Problem:
Track down every line below that holds "drink" and copy it.

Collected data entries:
-- -- --

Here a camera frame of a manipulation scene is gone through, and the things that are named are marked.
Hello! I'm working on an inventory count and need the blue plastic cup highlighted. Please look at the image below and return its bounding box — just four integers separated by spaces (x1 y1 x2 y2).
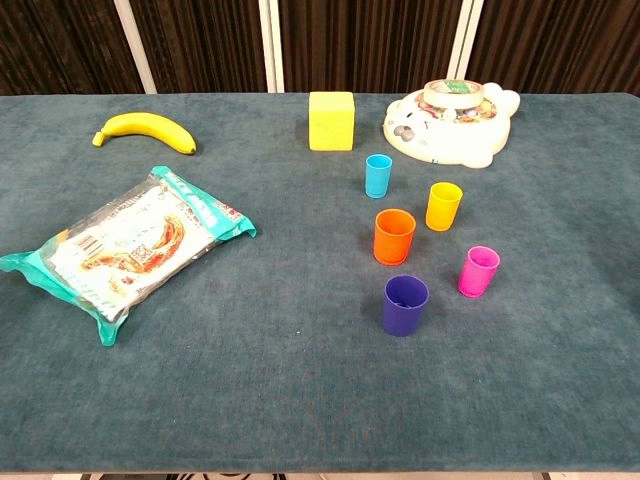
364 153 394 199

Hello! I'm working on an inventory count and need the purple plastic cup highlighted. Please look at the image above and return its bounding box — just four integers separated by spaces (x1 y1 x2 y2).
383 274 431 338

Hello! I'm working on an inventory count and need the yellow plastic cup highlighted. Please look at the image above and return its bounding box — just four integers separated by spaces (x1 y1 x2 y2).
425 181 464 233

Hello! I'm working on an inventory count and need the pink plastic cup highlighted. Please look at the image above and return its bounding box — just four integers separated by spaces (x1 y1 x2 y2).
457 245 502 300

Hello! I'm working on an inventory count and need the orange plastic cup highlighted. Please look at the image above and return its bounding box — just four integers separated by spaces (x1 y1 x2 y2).
373 208 418 267

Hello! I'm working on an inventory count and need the yellow foam cube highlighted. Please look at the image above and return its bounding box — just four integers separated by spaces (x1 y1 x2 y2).
308 91 357 152

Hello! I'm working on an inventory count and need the teal table cloth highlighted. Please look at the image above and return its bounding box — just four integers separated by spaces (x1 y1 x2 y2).
0 91 640 475

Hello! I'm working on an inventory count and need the white rabbit toy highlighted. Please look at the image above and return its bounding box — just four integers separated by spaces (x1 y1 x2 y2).
382 78 521 170

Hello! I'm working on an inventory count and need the teal noodle package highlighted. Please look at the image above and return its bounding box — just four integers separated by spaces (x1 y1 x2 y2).
0 165 258 347

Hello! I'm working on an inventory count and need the dark brown curtain panel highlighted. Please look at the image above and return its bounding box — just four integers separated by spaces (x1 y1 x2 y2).
277 0 464 95
467 0 640 96
0 0 146 96
128 0 269 95

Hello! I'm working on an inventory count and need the yellow banana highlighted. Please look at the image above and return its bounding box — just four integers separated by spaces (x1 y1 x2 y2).
91 111 198 156

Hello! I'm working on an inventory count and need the white partition post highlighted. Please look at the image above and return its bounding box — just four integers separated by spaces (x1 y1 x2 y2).
257 0 285 94
112 0 158 95
446 0 485 94

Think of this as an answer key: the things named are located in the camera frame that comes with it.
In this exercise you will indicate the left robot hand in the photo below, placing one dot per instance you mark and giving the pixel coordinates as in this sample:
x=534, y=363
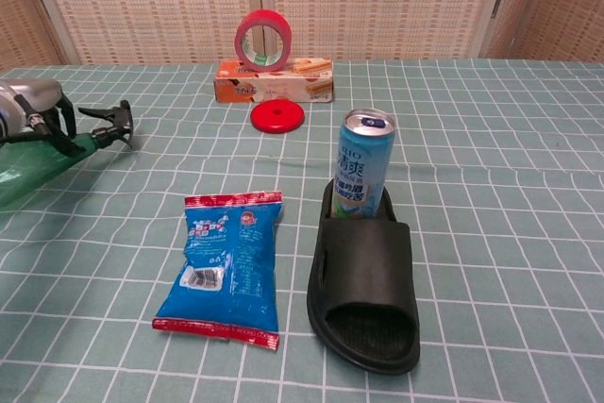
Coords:
x=33, y=112

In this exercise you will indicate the green spray bottle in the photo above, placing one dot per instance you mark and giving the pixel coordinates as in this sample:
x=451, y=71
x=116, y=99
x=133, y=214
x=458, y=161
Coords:
x=56, y=157

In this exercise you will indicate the red tape roll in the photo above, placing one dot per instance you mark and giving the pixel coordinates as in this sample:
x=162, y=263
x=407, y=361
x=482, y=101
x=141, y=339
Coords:
x=264, y=39

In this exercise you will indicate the blue snack bag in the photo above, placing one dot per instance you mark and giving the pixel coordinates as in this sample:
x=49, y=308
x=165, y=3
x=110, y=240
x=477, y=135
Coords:
x=222, y=266

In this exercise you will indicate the red round disc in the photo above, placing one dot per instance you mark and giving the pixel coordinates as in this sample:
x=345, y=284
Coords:
x=277, y=116

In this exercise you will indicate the orange wafer biscuit box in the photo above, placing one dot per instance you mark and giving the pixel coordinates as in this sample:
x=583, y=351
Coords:
x=292, y=84

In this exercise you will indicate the woven folding screen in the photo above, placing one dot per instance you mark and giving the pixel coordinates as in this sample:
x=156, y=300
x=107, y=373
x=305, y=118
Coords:
x=302, y=2

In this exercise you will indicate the blue drink can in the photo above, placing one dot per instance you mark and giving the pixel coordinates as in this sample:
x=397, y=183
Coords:
x=363, y=172

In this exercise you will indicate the black slipper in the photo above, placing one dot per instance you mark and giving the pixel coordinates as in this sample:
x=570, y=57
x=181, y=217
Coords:
x=363, y=290

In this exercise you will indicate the green checkered tablecloth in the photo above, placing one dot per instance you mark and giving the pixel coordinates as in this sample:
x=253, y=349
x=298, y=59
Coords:
x=424, y=233

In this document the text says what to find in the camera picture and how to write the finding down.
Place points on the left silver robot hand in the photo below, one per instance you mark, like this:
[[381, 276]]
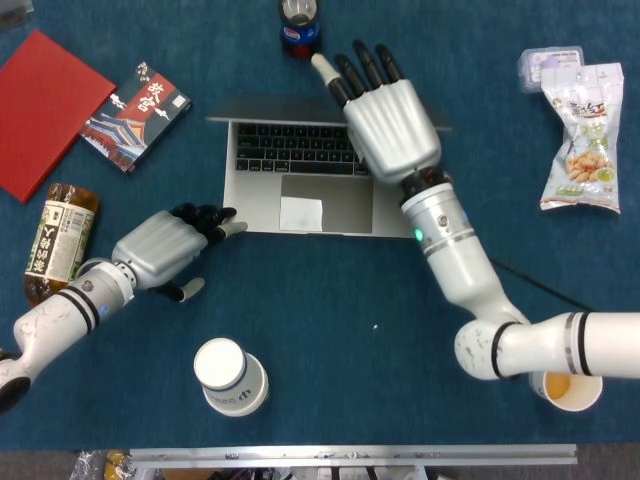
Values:
[[160, 245]]

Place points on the silver laptop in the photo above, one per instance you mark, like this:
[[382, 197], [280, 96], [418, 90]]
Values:
[[250, 210]]

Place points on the nut snack bag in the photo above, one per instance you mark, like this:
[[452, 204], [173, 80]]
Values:
[[585, 165]]

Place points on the Pepsi cola bottle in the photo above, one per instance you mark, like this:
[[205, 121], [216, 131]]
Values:
[[300, 35]]

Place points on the illustrated Chinese palace book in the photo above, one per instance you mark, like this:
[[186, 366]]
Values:
[[135, 120]]

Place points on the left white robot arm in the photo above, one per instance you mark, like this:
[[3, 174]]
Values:
[[50, 320]]

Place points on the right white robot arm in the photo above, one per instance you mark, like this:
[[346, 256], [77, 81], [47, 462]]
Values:
[[460, 260]]

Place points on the upturned white paper cup stack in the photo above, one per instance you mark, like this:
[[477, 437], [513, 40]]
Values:
[[225, 370]]

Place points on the brown tea bottle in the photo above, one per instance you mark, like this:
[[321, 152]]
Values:
[[60, 235]]

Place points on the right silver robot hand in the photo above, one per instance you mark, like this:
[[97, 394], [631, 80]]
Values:
[[390, 130]]

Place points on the aluminium frame rail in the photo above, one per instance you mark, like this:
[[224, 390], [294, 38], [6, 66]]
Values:
[[350, 452]]

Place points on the red notebook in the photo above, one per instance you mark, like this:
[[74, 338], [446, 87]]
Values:
[[40, 115]]

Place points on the paper cup with orange drink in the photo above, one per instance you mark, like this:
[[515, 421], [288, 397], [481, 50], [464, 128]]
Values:
[[575, 395]]

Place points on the crumpled clear plastic bag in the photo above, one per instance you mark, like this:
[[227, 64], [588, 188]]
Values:
[[87, 462]]

-- -- --

Task response:
In this exercise you will indicate the blue drink can in the photo above, placing one dot per instance you mark and giving the pixel coordinates as in this sample:
Place points on the paper cup with orange drink in the photo above, one per instance you mark, like this:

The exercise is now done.